Your instructions. Scan the entries for the word "green", and copy every line where it appears.

Given records.

**********

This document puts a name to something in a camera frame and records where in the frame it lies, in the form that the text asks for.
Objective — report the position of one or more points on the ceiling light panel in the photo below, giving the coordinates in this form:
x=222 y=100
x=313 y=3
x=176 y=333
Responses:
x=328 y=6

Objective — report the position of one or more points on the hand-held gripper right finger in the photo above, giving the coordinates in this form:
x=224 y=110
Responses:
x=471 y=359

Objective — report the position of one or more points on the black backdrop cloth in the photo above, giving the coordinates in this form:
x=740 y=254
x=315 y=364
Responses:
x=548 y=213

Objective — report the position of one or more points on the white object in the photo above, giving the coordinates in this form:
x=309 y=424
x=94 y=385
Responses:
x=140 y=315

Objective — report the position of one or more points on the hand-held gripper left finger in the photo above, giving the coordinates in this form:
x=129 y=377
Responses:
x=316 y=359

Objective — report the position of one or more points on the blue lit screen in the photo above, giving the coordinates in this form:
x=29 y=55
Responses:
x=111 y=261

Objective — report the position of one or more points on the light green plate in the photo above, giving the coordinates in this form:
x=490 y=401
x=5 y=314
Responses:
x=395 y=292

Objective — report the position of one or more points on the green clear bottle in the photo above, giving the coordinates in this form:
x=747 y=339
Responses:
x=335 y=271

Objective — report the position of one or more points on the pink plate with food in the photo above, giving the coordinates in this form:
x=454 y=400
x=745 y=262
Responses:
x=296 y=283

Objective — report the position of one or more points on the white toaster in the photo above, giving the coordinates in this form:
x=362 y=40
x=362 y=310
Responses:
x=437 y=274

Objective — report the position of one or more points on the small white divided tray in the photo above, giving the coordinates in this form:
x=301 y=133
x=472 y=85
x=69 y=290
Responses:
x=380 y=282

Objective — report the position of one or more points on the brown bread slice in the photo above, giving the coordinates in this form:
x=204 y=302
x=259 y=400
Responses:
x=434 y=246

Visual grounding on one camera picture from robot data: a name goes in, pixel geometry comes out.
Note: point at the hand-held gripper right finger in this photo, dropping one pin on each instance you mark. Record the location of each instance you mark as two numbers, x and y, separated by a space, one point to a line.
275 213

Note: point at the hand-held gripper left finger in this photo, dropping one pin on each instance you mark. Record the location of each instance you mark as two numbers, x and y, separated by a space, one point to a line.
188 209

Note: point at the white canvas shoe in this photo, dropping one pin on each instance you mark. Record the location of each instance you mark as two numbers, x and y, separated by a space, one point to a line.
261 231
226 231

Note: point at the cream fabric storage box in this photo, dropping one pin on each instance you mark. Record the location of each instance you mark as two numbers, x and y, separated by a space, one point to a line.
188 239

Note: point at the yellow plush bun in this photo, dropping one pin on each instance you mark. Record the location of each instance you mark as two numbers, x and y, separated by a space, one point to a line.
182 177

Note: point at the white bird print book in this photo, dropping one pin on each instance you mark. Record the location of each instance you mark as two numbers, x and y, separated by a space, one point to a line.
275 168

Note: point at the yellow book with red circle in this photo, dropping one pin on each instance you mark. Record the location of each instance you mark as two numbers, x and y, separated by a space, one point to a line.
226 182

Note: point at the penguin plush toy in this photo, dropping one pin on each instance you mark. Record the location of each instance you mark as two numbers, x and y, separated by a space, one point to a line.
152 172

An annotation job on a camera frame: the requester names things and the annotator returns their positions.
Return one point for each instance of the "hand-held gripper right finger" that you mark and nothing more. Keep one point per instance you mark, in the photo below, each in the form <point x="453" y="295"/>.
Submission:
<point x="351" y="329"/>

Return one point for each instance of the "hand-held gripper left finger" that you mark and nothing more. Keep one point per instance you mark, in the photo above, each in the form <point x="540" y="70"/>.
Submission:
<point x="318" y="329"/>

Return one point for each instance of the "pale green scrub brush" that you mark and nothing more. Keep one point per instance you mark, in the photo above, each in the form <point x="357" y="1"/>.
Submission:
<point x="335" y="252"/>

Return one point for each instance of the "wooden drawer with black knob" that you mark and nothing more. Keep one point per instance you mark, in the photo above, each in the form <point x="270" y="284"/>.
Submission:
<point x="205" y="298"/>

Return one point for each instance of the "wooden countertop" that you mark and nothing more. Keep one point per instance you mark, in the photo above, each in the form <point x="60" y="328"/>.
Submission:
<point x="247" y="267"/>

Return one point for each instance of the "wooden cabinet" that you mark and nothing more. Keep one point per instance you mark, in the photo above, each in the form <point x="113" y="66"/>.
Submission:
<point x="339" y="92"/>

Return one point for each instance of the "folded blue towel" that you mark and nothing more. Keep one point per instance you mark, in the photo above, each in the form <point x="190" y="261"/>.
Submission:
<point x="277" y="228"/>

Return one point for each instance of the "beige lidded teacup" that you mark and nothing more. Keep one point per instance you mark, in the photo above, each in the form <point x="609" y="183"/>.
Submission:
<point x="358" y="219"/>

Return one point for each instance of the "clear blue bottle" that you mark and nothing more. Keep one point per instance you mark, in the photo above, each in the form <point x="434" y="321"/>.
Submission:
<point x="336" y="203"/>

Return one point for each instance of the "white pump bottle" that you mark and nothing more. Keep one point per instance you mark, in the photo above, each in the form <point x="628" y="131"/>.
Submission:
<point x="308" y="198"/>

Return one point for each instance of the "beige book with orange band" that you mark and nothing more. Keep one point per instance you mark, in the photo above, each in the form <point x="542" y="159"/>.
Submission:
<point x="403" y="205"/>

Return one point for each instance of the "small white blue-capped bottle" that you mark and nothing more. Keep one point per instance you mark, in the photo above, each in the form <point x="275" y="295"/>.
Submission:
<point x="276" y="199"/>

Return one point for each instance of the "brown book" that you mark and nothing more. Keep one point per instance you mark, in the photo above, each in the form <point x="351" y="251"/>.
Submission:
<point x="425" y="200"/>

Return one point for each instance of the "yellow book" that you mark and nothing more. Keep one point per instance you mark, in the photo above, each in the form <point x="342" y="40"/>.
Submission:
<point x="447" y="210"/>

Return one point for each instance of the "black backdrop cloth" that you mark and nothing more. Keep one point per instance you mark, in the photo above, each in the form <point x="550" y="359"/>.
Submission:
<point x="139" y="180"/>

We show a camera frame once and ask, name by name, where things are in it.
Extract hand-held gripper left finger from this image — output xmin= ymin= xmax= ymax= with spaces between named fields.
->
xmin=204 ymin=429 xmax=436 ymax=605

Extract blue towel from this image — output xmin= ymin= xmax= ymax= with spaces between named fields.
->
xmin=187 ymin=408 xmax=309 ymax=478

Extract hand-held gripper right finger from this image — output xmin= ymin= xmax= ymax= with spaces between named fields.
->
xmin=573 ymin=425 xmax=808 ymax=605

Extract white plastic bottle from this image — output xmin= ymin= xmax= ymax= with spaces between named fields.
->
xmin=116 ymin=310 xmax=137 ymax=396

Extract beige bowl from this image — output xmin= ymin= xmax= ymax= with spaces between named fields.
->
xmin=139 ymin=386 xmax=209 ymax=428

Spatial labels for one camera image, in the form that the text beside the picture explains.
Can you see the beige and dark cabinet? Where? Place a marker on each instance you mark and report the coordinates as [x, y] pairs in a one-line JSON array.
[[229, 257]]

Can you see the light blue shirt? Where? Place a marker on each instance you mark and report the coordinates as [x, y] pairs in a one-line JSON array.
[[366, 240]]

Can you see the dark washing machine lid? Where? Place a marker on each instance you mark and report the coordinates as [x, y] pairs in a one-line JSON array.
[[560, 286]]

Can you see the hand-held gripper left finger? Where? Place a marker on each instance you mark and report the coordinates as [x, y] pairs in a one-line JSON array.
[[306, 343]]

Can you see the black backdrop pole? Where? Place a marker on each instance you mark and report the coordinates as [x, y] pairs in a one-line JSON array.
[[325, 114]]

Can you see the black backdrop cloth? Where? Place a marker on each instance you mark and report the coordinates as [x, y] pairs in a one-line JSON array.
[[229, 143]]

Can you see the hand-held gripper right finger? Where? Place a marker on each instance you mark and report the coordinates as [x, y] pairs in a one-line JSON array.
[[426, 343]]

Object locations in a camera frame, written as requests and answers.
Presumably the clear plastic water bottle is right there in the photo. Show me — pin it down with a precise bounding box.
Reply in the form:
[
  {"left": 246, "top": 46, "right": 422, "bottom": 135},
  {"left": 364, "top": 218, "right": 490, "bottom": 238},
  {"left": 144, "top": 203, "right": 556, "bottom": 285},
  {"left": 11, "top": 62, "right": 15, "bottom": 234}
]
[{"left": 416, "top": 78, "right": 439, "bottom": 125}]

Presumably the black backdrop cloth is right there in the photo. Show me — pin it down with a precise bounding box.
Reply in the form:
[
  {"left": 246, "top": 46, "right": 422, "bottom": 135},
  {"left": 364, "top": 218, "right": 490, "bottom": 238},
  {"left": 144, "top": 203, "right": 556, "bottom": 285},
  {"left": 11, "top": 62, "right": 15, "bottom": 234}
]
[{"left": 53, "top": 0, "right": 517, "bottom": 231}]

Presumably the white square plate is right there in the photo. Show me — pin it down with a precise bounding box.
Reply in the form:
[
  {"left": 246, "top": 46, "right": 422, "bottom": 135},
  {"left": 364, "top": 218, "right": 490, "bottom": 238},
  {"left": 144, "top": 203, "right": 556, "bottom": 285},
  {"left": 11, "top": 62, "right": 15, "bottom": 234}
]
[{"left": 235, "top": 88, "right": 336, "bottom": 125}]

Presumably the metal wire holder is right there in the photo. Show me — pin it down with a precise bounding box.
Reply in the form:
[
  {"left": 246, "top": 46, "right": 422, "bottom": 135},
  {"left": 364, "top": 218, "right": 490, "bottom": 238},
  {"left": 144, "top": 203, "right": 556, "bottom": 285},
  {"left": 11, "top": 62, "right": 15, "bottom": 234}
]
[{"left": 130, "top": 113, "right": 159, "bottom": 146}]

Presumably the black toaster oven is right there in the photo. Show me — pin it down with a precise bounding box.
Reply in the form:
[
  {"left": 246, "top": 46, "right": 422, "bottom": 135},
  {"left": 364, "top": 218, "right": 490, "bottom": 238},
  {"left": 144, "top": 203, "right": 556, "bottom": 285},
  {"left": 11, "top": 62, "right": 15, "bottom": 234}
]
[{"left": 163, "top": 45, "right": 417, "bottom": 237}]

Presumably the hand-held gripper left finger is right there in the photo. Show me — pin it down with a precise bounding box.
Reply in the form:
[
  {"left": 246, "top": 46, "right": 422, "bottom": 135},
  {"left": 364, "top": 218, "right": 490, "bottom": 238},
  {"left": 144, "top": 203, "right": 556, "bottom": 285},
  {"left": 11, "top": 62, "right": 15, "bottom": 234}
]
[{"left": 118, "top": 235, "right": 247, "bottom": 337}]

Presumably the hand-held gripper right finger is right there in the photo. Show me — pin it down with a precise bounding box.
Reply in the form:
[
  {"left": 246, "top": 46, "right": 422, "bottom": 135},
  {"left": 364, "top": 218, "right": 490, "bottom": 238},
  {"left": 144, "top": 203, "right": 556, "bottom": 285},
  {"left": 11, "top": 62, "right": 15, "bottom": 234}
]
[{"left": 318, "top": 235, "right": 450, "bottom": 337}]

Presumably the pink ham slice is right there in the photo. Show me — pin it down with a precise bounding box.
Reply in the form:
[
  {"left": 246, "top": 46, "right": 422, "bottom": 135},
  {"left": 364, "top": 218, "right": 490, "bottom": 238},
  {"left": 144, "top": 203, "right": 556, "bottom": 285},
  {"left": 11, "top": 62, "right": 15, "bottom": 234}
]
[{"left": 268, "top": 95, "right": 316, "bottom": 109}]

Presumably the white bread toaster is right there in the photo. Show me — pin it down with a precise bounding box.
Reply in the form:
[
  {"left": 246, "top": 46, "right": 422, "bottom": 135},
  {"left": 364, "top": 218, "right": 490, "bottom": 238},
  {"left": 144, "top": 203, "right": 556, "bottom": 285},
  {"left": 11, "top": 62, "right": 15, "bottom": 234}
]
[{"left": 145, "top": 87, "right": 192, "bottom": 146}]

**********

Exercise result.
Objective — report the position of one or more points on the light green plate in the photo above, giving the coordinates in this form:
Objective — report the position of one or more points on the green clear bottle in the photo above, giving the coordinates in this form:
Return one point for each instance of the "pale green scrub brush" that you mark and nothing more. Keep one point per instance you mark, in the photo above, each in the form <point x="357" y="1"/>.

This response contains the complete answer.